A Pleasing Walk

David Wilkerson (1931-2011)

The Apostle Paul taught the Colossian church, “For this reason we…do not cease to pray for you, and to ask that you may be filled with the knowledge of His will in all wisdom and spiritual understanding; that you may walk worthy of the Lord, fully pleasing Him, being fruitful in every good work and increasing in the knowledge of God” (Colossians 1:9-10, NKJV).

What is required for a pleasing walk? Paul tells us, “As the elect of God, holy and beloved, put on tender mercies, kindness, humility, meekness, longsuffering; bearing with one another, and forgiving one another, if anyone has a complaint against another; even as Christ forgave you, so you also must do” (Colossians 3:12-13).

In other words, we are to ask ourselves, “Am I becoming more like Christ? Am I growing more patient or more quick-tempered? Kinder and gentler, or meaner and more argumentative? More tender and forgiving, or more bitter, holding onto grudges? Do I ‘bear with others’? Do I put up with the weaknesses and faults of those near to me, or do I always have to be right?”

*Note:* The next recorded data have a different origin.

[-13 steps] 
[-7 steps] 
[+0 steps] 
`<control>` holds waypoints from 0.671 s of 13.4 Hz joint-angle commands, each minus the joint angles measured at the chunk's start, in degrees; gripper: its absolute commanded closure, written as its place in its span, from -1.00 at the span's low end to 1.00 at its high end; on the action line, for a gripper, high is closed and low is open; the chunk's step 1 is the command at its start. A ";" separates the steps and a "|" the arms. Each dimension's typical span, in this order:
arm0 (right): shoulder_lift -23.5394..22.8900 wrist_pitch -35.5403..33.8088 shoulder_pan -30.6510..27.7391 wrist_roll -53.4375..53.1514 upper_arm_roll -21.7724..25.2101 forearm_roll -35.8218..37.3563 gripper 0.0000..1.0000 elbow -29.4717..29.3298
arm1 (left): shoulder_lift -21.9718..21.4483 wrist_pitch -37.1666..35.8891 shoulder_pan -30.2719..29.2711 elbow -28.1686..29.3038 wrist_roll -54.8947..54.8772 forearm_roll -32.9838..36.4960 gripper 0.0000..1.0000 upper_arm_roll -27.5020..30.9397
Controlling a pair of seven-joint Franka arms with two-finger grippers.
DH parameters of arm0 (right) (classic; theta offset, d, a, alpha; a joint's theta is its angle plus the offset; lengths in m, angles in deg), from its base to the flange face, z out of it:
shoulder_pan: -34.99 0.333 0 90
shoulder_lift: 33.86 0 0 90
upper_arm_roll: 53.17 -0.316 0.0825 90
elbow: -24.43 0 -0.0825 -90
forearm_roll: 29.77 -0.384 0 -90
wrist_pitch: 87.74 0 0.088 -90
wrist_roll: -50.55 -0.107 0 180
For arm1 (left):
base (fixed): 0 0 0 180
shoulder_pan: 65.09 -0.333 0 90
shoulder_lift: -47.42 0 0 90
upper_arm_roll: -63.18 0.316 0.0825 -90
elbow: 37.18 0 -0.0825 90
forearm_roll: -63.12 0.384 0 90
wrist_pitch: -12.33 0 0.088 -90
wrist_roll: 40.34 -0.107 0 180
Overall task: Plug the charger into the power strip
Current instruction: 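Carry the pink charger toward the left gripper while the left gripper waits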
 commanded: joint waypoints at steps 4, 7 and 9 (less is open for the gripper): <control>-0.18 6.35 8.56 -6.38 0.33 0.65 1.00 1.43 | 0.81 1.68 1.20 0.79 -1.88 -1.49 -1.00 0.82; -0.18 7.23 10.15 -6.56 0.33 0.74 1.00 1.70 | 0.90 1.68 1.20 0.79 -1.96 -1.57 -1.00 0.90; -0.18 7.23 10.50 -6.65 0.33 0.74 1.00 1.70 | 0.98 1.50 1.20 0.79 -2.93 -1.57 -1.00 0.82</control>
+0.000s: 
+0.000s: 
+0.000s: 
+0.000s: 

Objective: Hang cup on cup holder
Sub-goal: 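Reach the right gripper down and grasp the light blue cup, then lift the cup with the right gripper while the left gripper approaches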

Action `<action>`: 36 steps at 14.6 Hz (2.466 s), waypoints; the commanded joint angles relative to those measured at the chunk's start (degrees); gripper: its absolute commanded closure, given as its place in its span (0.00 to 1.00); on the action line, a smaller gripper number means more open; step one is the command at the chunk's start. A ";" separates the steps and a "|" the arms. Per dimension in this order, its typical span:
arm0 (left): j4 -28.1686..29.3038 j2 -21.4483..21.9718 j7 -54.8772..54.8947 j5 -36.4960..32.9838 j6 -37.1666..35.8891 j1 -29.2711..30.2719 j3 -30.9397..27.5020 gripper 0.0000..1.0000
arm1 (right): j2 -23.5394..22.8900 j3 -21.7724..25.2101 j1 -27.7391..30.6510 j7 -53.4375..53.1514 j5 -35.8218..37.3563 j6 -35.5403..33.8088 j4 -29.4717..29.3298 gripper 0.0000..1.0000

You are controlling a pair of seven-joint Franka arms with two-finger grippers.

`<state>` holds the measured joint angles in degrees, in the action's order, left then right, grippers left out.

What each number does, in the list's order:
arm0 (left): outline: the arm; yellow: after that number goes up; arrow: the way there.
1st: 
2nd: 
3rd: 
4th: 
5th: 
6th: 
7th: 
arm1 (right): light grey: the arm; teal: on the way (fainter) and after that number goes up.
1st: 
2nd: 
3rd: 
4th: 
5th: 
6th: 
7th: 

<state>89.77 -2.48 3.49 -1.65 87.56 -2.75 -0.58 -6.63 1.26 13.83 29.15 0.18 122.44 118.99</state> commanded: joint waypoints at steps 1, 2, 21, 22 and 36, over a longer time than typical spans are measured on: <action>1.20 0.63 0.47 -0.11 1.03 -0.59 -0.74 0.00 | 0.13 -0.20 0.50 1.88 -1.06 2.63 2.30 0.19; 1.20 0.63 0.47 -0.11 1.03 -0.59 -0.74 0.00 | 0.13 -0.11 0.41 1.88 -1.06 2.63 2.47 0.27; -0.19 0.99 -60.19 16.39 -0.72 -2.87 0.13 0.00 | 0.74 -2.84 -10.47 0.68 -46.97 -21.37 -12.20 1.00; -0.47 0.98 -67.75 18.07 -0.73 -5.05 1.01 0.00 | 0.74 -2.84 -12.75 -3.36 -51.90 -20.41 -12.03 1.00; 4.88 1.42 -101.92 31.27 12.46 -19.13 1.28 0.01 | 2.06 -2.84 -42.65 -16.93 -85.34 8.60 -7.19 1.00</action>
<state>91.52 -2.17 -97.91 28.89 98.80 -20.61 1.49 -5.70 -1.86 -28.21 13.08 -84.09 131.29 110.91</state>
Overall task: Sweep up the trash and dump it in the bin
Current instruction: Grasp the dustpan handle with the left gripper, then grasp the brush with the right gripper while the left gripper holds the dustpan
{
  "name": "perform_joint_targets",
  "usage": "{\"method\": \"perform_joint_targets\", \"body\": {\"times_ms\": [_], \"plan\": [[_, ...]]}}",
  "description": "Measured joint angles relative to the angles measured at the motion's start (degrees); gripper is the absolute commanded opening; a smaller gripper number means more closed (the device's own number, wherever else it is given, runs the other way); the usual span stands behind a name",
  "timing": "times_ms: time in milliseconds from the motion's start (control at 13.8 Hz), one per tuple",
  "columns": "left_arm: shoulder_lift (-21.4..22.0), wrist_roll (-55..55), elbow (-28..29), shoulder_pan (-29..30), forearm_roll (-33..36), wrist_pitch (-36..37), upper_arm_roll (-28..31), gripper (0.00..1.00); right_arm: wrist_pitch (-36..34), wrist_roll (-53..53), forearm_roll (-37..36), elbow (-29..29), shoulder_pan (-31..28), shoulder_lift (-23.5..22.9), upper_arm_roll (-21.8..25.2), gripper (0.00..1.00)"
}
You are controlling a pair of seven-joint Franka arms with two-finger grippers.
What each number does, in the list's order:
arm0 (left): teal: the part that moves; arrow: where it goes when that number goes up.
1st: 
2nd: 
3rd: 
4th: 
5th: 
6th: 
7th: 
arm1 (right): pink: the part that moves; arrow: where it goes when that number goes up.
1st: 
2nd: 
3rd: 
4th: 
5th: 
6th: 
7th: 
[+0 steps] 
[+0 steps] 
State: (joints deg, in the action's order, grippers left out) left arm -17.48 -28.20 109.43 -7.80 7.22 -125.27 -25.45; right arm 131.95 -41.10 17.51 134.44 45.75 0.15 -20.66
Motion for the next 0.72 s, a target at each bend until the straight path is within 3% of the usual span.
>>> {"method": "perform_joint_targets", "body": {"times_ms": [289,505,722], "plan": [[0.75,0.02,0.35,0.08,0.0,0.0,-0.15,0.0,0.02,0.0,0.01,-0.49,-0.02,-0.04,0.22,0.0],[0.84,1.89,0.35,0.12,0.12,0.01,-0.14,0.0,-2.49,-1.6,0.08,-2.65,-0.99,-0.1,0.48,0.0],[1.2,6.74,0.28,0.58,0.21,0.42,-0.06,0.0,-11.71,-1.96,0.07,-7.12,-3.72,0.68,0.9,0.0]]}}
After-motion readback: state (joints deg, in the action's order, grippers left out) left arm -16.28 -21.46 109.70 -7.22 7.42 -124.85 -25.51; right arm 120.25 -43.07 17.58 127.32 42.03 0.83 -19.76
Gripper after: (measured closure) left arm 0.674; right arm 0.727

Paul is suggesting that, in light of a coming day of judgment, it doesn’t matter what works you accomplish or what charitable deeds you do. No matter how kind you are to strangers, no matter how many souls you bring to Christ, this question remains: Are you still becoming more loving, patient, forgiving and forbearing?

Examining your walk with Christ means looking not so much at what you are doing as at what you are becoming. Such a walk cannot be achieved by human effort alone. It won’t happen by self-determination and saying, “I am going to become that kind of believer.” Instead, it happens by the work of the Holy Spirit, through faith in his Word.

First, we read these words and believe them to be God’s call to us. Then we examine ourselves and ask the Spirit to show us who we truly are, measuring ourselves by his Word. Finally, we ask the Holy Spirit to help us change.